Amiga de amigos da chef, a museóloga Eugênia Esmeraldo, de 71 anos, foi uma vez, voltou e quer ir de novo. Atraída pela comida, gostou também da experiência. “Estou aberta a tudo o que é novidade e acho legal dividir o espaço.” Levou dois casais que nem se conheciam e, no fim, viraram amigos.

O formato costuma agradar, mas os “chefs de casa” reconhecem não ser unanimidade. “Tem pessoas que não estão a fim de vir para minha casa. Tenho certeza de que tenho amigos que só estão esperando eu abrir um restaurante para comer minha comida”, diz Dede.

Ao gosto do freguês. Abrir um restaurante não está nos planos de Flávia Pinto, de 42 anos. Isso porque atender a clientela em casa foi o jeito que achou de conciliar cuidados com o filho e o amor pela culinária baiana. Não à toa seu restaurante em casa se chama Quitutes de Mainha, alcunha que ela pronuncia com gosto e o saboroso sotaque.
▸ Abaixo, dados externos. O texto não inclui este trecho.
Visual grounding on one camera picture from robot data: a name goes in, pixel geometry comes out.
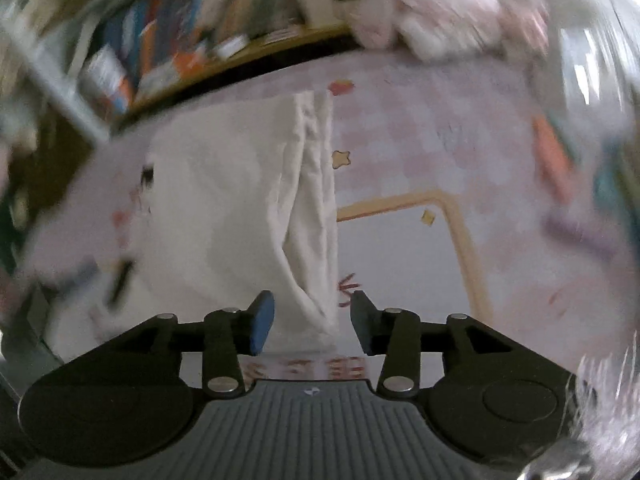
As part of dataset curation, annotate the pink checkered bedsheet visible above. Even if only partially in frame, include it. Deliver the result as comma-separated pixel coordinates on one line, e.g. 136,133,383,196
20,47,621,386

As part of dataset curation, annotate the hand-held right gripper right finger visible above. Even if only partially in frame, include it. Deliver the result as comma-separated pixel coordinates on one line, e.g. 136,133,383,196
350,290,522,399

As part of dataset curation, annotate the pink floral blanket pile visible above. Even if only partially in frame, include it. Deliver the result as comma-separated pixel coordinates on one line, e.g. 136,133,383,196
340,0,551,61

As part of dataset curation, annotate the white fluffy cloth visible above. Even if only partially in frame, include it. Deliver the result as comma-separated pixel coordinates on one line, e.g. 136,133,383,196
570,345,640,480

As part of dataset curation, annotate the white shirt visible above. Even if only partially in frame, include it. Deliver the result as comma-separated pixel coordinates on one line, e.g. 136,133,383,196
115,91,342,358

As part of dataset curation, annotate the row of colourful books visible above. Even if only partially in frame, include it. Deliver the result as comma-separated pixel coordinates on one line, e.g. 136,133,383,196
75,0,311,111

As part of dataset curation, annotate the wooden bookshelf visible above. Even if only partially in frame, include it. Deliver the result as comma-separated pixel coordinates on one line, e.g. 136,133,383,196
0,0,366,133

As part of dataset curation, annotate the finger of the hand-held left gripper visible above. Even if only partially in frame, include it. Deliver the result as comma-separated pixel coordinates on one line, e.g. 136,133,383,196
102,259,136,312

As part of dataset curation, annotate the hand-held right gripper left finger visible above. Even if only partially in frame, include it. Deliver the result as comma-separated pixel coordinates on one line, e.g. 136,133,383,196
99,290,276,399

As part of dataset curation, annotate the orange toy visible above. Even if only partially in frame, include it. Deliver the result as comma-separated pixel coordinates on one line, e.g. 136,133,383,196
531,116,575,203

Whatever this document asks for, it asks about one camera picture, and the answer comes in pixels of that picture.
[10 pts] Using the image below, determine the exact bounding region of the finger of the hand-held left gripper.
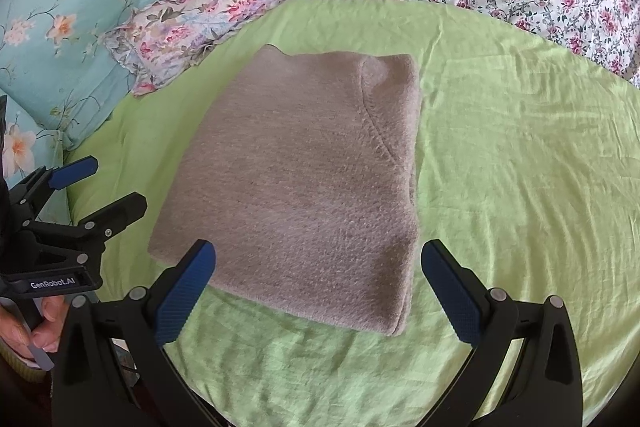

Em sua casa no Cambuci, região central, moquecas e acarajés enchem a mesa de cores. “A casa vira de pernas para o ar para receber.” Baiana acostumada com casa cheia, barulho e fartura, não foi difícil para ela abrir as portas. O desafio ficou para o marido. Paulistano discreto, teve de “abaianar” para dar conta da mudança. Hoje, faz sala para convidados enquanto Flávia finaliza pratos. A dose da pimenta varia de acordo com o grupo.

O cuidado com o tempero é ainda maior quando a visita vem de longe. Turistas dos Estados Unidos, Canadá e até Líbano já foram conhecer a comida de mainha. “Trouxe o mundo para minha casa”, diz. Quando o idioma dificulta – ela não fala inglês -, o sabor dá uma mão.

Interessados não só em comer, mas em conhecer o processo até a mesa posta, clientes dos restaurantes em casa elogiam a chance de bisbilhotar a cozinha, algo raro em espaços convencionais. “Você pode levantar e falar com ele na cozinha. Permite interagir mais com o chef”, diz o bancário Affonso Taciro, de 47 anos, sobre a casa de Gustavo Araújo, de 36, na Vila Mariana, zona sul.

A Casa do Araújo abre toda sexta e sábado à noite. Convidados fazem reserva e se espalham por sala, edícula e quintal – o mesmo que, em dias normais, é usado para estender a roupa da família.

Publicitário e músico, ele serve porções para compartilhar – de R$ 25 a R$ 65 – e há até 25 lugares. Começou antes de virar moda, há sete anos, com amigos e parentes. “A maior preocupação era se iam gostar da comida.” Quem vai hoje foge de filas e da ‘frieza” de restaurantes. “São pessoas românticas, no sentido mais amplo.” As informações são do jornal O Estado de S. Paulo.